Health
Thursday, July 20th, 2000
Shortage of nurses a severe health problem
By Dr. Anthony Policastro
Nanticoke Memorial Hospital


Many things have changed about the way we practice medicine in recent years. I have often written about them. Sometimes our medical knowledge changes. Sometimes technology changes. Sometimes medications change. Each of these areas has had a major effect on the things we do. However, medicine is not the only thing that changes over time. Society also changes. Some of the changes in society affect medicine. One example of this is related to the employment of women. Earlier this century, a significant proportion of women had little in the way of job opportunities. The result was that many women worked as teachers. Many women worked as secretaries. Many women worked as nurses. Society has changed. Job opportunities and careers for women are much more plentiful. That has provided a great benefit to our society. It has allowed us to tap talent that we could not do in the past.

But, as with all good things, there are some side effects. One of those has occurred in the area of nursing. As medical career fields began to open up for women, nursing was no longer the primary opportunity. I had few women in my medical school class in 1968. In most medical schools today the ratio is very close to 50:50. The result was that fewer women enrolled in nursing school. There were other options and women took those.

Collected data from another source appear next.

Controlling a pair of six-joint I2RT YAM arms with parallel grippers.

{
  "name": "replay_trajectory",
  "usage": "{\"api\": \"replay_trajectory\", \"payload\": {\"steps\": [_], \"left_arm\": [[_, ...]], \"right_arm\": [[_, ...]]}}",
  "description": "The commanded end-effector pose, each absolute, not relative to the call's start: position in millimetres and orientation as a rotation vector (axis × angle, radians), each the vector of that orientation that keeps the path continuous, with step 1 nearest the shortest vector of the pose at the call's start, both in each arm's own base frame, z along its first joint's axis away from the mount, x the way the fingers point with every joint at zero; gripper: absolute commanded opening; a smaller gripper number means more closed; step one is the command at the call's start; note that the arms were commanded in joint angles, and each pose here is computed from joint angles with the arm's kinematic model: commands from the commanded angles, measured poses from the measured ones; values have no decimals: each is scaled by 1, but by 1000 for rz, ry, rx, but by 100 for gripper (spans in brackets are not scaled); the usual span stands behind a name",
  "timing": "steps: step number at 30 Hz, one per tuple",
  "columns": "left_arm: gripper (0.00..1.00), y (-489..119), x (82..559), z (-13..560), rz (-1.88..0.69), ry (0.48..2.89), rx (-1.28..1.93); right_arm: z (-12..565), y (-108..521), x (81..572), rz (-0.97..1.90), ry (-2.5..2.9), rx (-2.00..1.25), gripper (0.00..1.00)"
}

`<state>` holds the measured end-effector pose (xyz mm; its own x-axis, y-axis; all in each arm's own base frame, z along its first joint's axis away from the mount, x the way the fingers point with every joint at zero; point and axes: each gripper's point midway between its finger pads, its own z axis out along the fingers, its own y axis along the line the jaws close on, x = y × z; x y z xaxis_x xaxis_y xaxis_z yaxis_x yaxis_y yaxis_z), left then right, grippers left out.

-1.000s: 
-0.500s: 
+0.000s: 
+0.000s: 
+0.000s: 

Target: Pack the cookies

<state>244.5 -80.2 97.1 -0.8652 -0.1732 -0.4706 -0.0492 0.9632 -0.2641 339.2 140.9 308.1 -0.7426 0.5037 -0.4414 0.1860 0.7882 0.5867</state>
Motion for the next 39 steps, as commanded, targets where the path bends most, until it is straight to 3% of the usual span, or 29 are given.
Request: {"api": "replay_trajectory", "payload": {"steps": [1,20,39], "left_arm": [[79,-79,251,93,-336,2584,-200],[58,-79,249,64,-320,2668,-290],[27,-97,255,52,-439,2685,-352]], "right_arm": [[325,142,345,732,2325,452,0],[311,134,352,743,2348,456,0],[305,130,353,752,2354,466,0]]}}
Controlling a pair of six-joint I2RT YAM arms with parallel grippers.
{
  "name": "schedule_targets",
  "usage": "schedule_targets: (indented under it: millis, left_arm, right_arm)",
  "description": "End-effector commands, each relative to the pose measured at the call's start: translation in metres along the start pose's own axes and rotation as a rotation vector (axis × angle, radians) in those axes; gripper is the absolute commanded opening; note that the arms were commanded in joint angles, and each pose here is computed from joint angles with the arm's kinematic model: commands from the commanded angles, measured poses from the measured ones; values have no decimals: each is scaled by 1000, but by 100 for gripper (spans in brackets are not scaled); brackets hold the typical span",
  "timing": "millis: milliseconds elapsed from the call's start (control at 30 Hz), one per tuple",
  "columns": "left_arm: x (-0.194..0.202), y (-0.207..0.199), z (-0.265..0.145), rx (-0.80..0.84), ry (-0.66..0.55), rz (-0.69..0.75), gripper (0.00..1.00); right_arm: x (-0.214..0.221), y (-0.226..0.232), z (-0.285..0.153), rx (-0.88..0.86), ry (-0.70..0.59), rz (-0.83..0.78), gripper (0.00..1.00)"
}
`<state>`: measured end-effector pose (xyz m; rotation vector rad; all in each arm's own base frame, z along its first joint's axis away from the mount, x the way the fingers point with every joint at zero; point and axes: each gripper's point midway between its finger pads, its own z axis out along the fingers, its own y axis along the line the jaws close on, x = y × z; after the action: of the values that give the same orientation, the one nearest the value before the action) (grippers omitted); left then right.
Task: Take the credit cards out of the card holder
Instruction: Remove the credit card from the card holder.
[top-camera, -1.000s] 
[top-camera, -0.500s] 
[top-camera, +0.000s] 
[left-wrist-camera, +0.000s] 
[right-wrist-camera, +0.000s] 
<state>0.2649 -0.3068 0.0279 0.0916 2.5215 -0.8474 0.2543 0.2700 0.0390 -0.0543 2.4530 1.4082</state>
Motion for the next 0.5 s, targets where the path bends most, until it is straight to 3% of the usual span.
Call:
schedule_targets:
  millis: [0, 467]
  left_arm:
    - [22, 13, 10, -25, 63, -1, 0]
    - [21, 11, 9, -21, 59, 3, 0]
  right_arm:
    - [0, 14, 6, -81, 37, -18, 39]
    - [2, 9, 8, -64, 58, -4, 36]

Computer technology has made a major difference in the work place. With the use of word processors, it is a lot easier to retype a letter. Fax machines, photocopiers and other efficient devices have decreased the need for secretaries.
In the medical setting, technology has become more complex. It provides more for patients. It also means that the need for nurses to handle that technology has not decreased. In actuality it has increased the need for training to use these devices. In some areas, there has been a significant increase in the percentage of men. That is true with teachers. Unfortunately, it is not the case with nurses. There are many other factors that affect a choice of career in nursing. These are just some of them. However, it does not really matter what factors we look at. The reality of the situation is that we are facing a severe nursing shortage in this country. There are many areas that do not have enough nurses to provide care for all of the patients who need it.

Most hospitals in this country have empty slots for nurses that they cannot fill. It frequently means that the hospitals have enough beds for the sick patients. However, they do not have enough nurses to staff those beds.
Patients may have to travel to a distant hospital to be admitted. They may have to wait for a bed to open up before they can be admitted to the hospital.
Predictions are that this situation will not get better soon. As a matter of fact, people are living longer. They need more care as they get older. The Baby Boomer portion of our population continues to age. With that aging process comes an increased need for medical care. It is possible that there will be patients in the future who need medical care and there will be not nurses to provide it.

As with most of the things I write, the object is to suggest things that the individual person can do to help with medical problems. There is certainly a role for everyone in this particular problem.
For those of us too old to become a nurse, we can encourage our children and grandchildren to consider nursing as a profession. For those of us thinking about what to study in college in the next few years, nursing should be a strong consideration. There is a golden opportunity for job security for many years to come. In addition, the high demand and short supply will likely create even better compensation for nurses in the future.

Men should make sure they consider nursing as a career. Parents should support that. We create stereotypes in our children. We expect the boys to play with soldiers and the girls to play with dolls. There is no reason that boys cannot play with dolls. It is purely our prejudice that says otherwise. We sometimes create this same kind of prejudice unconsciously about nursing.

Nurses work hard. It is not an easy profession. The hours are long. Hospitals are open 24 hours a day. One only has to look at how hard the nurses here at Nanticoke Memorial Hospital work to appreciate that fact. One of the things that all patients owe to this hard working group of individuals is a big thank you. They should be thanked for what they do. They should be thanked for being in a profession with such demands. They should be thanked for being one of the few individuals to have chosen that profession.
We should avoid taking them for granted and thank them for just being there. We should realize how busy they are since there are not enough of them. This may mean a few minutes extra when the call bell is rung. Understanding that and thanking them for their response is important.

One additional way of thanking them is realizing what a noble profession nursing is and encouraging those around us to choose it as a career.